In 2020, recall, he was poisoned with a nerve agent in an attack that he blamed on the Kremlin. He later, on camera, tricked a Russian security official into appearing to admit responsibility for the hit.


His death is likely to make much bigger waves outside of Russia than inside it. The Kremlin’s control over media, repression of the opposition, and the self-imposed exile of many of Navalny’s biggest supporters since the invasion of Ukraine in 2022 mean that within Russia he is not a widely supported or popular figure. A survey taken last year showed just 9% of Russians approved of Navalny’s activities, while nearly 60% disapproved, and a quarter didn’t know who he was. Putin, of course, enjoys to enjoy approval ratings in the 80s.

Still, for Putin and those around him, Navalny was seen as a persistent liability: a charismatic leader who combined a strong dose of nationalism with a laser focus on the corruption that pervades all aspects of the Russian system. At the peak of his influence, more than a decade ago, Navalny was able to get hundreds of thousands of people into the streets to decry the ruling party of “crooks and thieves.”

Western governments will react with statements of outrage, but it’s not clear what else they can do to punish Putin. Russia is already under the stiffest sanctions the West can reasonably muster, given Western capitals’ understandable reluctance to rattle global energy markets with direct sanctions on Russia’s most lucrative oil and gas exports.

That said, keep an eye on Congress. Navalny’s death could reshape the deadlocked debate over providing more aid to Ukraine. Although Navalny’s death itself is not directly related to the Ukraine war, Kyiv’s supporters can now more readily portray opposition to aid as appeasement of a murderous dictator.

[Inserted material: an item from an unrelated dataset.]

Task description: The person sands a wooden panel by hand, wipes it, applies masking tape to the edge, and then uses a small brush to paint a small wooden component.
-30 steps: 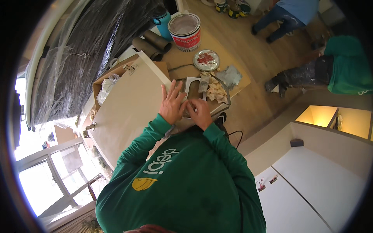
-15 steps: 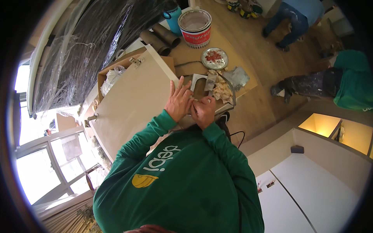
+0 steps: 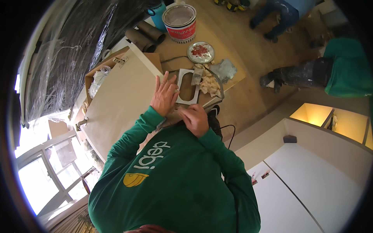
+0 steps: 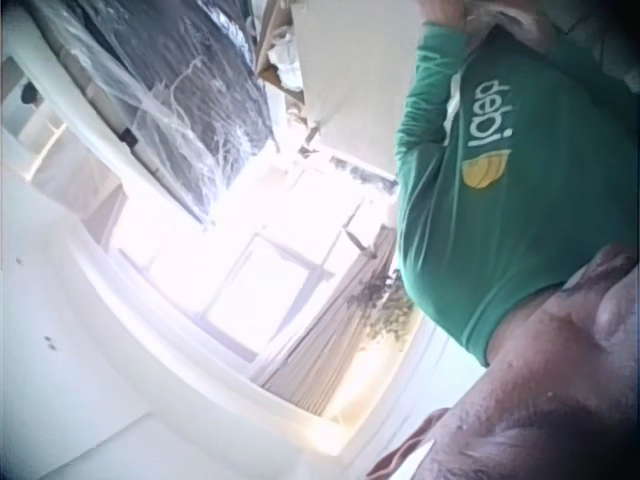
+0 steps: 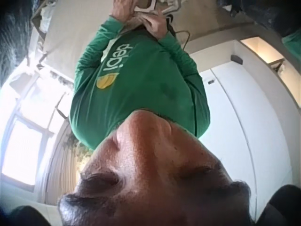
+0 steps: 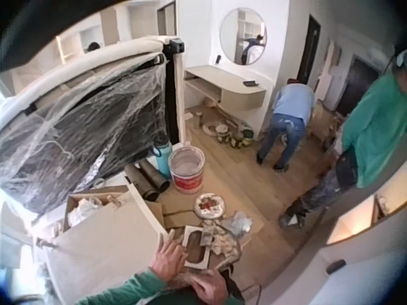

Putin personally, it is worth noting, is not a popular figure in the US. Although many Americans, particularly on the right, share his conservative nationalist worldview and his preference for cutting US aid to Kyiv, only 10% of Americans say he specifically does “the right thing” in global affairs. The death of Navanly will make an association with Putin specifically even more toxic.

In the long run, who really loses? Russians. Navalny’s death leaves the already-enfeebled Russian opposition without a uniquely gifted, fearless, and media-savvy leader. Navalny, for all his faults – and we got into those in our interview with the director of the documentary Navalny here – was genuinely committed to a less corrupt, more democratic, and more humane Russia.

His death puts that future significantly further out of reach.